View from Hachodaira plain near the peak of Mt. Miune.
Mt. Miune is located on the border line of Nara and Mie prefectures, with routes that run from both sides of the border. However, this article will just address the route from Mitsue village that starts in the north at the official parking area (here), and goes to the southeast up to the peak.
To access accurate gps maps of the trails on Mt. Miune, I recommend using yamap, a popular social networking platform in Japan that is centered around folks tracking their hikes / runs / bike rides using their phone app which measures distance traveled and elevation change. It Use the kanji 三峰山 (Mt. Miune) in the search bar on the website to find a plethora of different examples of routes, pictures, and explanations.
Assuming you use the most direct route, hiking up Mt. Miune takes roughly 2-3 hours and another 2 hours to get down (around 3.8 kilometers one-way). That being said, there are actually multiple routes to the peak of Mt. Miune from the parking area, but the direct route is recommended for at least one way as it passes by the beautiful Fudo-no-taki Falls. You will know you have arrived when you come upon a small cottage that is used by yamabushi (practitioners of Japan’s Shugendo faith) for takigyo or ritualistic waterfall training at this location.
This waterfall is also associated with wish fulfillment, so perhaps make a wish as well upon your arrival as well.
The name of Fudo-no-taki refers to the deity Fudo-myoo, an important divine being in Buddhism who grants holy power to yamabushi who engage in special religious practices/rituals often collectively referred to as shugyo. The southern Omine Mountains of Nara Prefecture are where the Shugendo faith was thought to have been founded over 1,300 years ago, centered around mountain/nature worship. Accordingly, many mountains and related natural sites (such as waterfalls, rivers, etc) in Nara have long histories of special shugyo practices associated with them.
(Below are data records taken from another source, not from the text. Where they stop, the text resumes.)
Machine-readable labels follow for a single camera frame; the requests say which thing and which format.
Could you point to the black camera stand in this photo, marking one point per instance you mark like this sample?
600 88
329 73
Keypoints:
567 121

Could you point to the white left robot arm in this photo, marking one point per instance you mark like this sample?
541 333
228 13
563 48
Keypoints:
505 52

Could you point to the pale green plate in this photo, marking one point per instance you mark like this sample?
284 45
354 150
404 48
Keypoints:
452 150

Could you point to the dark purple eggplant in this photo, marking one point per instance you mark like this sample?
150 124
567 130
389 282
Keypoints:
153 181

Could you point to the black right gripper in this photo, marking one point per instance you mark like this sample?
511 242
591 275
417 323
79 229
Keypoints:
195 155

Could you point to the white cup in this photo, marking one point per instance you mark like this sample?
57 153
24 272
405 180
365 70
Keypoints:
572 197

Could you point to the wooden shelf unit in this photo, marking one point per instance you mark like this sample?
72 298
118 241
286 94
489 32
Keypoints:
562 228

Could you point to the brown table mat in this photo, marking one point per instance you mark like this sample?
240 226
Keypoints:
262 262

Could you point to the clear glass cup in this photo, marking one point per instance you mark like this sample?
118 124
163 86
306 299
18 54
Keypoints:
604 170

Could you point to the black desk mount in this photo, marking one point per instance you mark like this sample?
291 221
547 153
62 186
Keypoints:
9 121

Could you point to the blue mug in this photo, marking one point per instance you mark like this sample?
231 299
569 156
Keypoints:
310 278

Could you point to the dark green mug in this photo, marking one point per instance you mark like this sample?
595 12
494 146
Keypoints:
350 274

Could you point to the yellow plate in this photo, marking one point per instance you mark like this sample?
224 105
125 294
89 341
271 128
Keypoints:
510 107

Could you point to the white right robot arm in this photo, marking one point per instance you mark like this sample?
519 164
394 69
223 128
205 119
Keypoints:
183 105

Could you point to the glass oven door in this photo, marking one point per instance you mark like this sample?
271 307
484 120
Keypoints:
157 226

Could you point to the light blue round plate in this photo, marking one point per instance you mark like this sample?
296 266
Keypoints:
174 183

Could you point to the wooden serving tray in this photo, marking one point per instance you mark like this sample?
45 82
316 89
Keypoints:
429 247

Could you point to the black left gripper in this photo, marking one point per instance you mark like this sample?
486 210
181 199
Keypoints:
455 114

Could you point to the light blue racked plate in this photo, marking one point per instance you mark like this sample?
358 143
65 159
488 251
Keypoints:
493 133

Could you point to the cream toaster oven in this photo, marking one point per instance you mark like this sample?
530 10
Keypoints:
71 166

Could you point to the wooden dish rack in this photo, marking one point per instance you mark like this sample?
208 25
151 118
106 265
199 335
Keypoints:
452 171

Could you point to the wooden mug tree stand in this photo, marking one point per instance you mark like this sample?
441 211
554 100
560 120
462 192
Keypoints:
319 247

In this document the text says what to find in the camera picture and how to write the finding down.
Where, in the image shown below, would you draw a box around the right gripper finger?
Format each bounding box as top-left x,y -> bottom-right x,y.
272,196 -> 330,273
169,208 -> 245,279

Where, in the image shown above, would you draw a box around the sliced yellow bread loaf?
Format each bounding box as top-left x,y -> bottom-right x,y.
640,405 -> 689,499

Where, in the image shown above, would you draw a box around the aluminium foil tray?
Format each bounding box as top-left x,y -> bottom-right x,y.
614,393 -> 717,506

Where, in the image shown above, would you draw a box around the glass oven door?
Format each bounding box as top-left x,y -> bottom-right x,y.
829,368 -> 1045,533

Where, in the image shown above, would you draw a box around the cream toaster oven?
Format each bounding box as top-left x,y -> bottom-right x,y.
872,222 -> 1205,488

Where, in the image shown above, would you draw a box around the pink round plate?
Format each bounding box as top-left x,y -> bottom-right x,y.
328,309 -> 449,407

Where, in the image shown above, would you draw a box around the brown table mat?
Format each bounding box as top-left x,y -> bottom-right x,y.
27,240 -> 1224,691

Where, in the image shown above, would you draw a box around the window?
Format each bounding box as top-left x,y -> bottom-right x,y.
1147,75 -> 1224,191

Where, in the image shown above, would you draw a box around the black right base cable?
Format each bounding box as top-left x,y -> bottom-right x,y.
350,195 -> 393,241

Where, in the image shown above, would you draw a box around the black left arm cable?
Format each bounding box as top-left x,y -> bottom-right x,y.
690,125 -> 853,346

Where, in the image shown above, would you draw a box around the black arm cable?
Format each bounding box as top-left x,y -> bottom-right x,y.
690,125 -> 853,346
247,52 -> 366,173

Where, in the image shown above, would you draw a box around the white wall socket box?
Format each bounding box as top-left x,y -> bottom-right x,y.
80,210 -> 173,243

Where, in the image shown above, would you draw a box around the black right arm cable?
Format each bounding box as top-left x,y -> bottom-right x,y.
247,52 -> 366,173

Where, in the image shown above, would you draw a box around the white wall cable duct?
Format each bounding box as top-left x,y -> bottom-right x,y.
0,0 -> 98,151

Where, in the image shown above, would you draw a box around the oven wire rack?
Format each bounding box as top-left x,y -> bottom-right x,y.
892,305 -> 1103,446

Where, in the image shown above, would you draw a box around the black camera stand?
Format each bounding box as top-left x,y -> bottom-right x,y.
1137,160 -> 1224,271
Sign marking the peak of Mt. Miune.
View looking east over Mt. Miune from Hachodaira in the summer.
After passing by Fudo-no-Taki, the trail takes a steep, fairly straightforward route up towards the peak, with the forest eventually transforming from artificial cedar and cypress plantations, to a more natural, diversified tree cover at about 75% of the way up. The peak of the mountain is marked by a sign which displays the elevation, (1,235 meters in height) and offers a nice view overlooking the north.
From the peak it is about a 5 minute walk down to the south where you will find a beautiful, windswept open plain known as “Hachodaira” that offers the best scenery on the mountain. From Hachodaira one can see an incredible panoramic view of waves of steep ridgelines heading off to the south overlooking both Mie and Nara Prefectures. There is also an abundance of interesting native flora including azalea and
Some of the best mountain scenery in all of the Kansai region.
In the winter, it is around the area of the peak that you can see the most famous natural attraction of the mountain: the tree branch winter rime known as “muhyou.” Rime is a kind of silver frost that builds up on the trees especially well here after snowstorms due to its exposer to the wind (and the fact that native forest still exists around the peak).
Close up of winter rime on the trees of Mt. Miune.
From the peak of Miune you will find 2 alternative courses that wind there way down the mountain back to the same trailhead in Mitsue Village, including a roundabout ridgeline trail that crosses through a camping area, which also by the way, would be a great place to stay the night.
Unfortunately, there is no regular bus that goes to Mt. Miune, or for that matter Mitsue Village, from any of its surrounding areas. In fact, there is only a small local bus that runs through the village that can be used to get reasonably close to the trailhead. Therefore it is recommended that you use some form of motor transportation (like a rent-a-car) to reach the area.